┌────────

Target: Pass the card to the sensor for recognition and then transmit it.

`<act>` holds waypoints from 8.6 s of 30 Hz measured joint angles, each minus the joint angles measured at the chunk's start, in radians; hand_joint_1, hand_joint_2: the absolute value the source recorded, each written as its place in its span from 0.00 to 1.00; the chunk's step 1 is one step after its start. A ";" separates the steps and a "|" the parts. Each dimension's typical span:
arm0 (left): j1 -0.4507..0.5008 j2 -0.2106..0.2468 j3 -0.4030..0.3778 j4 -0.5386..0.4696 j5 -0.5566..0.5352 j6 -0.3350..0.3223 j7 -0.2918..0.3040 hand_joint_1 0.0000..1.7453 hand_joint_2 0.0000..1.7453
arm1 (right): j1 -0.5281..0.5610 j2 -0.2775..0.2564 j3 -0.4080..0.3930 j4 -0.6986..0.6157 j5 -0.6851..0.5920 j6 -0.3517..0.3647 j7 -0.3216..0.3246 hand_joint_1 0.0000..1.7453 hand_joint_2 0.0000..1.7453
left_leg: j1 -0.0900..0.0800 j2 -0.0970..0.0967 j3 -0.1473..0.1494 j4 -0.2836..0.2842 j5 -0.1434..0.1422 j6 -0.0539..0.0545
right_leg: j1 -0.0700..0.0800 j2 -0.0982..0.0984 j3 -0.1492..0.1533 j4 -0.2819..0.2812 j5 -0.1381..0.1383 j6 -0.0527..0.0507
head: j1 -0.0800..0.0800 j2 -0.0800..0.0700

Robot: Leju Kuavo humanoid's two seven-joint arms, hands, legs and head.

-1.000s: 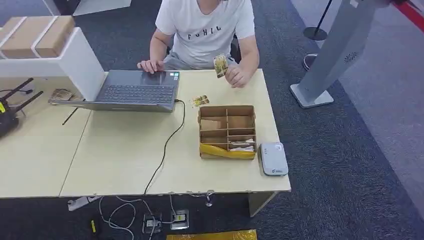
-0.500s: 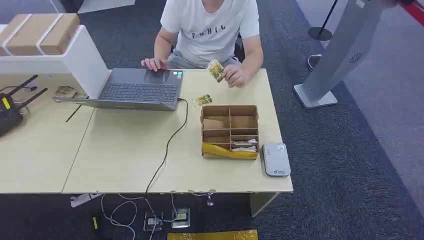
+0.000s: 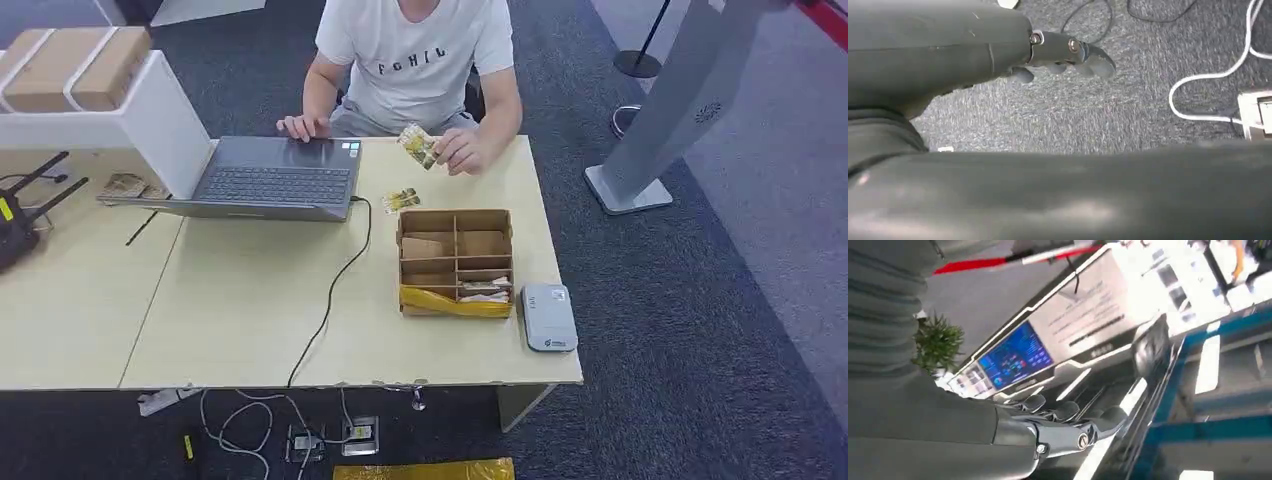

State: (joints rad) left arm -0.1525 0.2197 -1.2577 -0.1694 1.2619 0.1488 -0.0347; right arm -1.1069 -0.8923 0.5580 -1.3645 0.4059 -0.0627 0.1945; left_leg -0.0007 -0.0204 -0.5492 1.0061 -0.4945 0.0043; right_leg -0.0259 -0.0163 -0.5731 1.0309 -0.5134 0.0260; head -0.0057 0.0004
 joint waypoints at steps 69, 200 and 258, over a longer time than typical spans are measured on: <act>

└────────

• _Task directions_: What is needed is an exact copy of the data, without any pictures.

• _Your solution_:
Target: Pass the card to the sensor for recognition and then transmit it.

`<act>` holds waypoints from 8.6 s of 30 Hz measured joint angles, each minus the joint angles measured at the chunk's start, in radians; hand_joint_1, hand_joint_2: the absolute value the source recorded, each written as its place in its span from 0.00 to 1.00; the chunk's step 1 is one step after its start. A ";" separates the steps and a "|" the parts. Each dimension's typical span:
arm0 (left): j1 -0.4507..0.5008 j2 -0.2106..0.2468 j3 -0.4030..0.3778 j4 -0.5386..0.4696 j5 -0.5566..0.5352 j6 -0.3350..0.3223 j7 -0.2918..0.3040 hand_joint_1 0.0000..1.7453 hand_joint_2 0.0000..1.7453
arm1 (right): j1 -0.5281..0.5610 j2 -0.2775..0.2564 j3 -0.4080..0.3930 j4 -0.6986..0.6157 j5 -0.6851..0.5920 j6 -0.3517..0.3647 j7 -0.3216..0.3246 hand_joint_1 0.0000..1.7453 hand_joint_2 0.0000..1.7453
left_leg: j1 -0.0900..0.0800 j2 -0.0970..0.0967 j3 -0.1473..0.1494 j4 -0.2836..0.2842 j5 -0.1434..0.1422 j6 -0.0539..0.0545
right_leg: j1 -0.0700..0.0800 j2 -0.0982..0.0984 j3 -0.1492..0.1533 j4 -0.2819..0.2812 j5 -0.1381..0.1383 j6 -0.0527..0.0507
head: j1 -0.0800..0.0800 j2 -0.0800..0.0700

Robot: Leju Kuavo humanoid's two seven-joint arms, hands, legs and head.

-1.000s: 
-0.500s: 
+0.000s: 

State: (joints rad) left arm -0.1525 0.2197 -1.2577 -0.1694 1.2619 0.1488 -0.0347; right arm -1.1069 -0.8923 0.5580 -1.3645 0.4059 -0.0627 0.1945; left_leg -0.0007 -0.0204 -0.5492 1.0061 -0.4945 0.0043; right_leg -0.0259 -0.0163 -0.5731 1.0309 -0.5134 0.0260; head -0.0057 0.0004
 joint waypoints at steps 69, 200 and 258, over a longer time than typical spans are measured on: <act>

The exercise contains nothing more.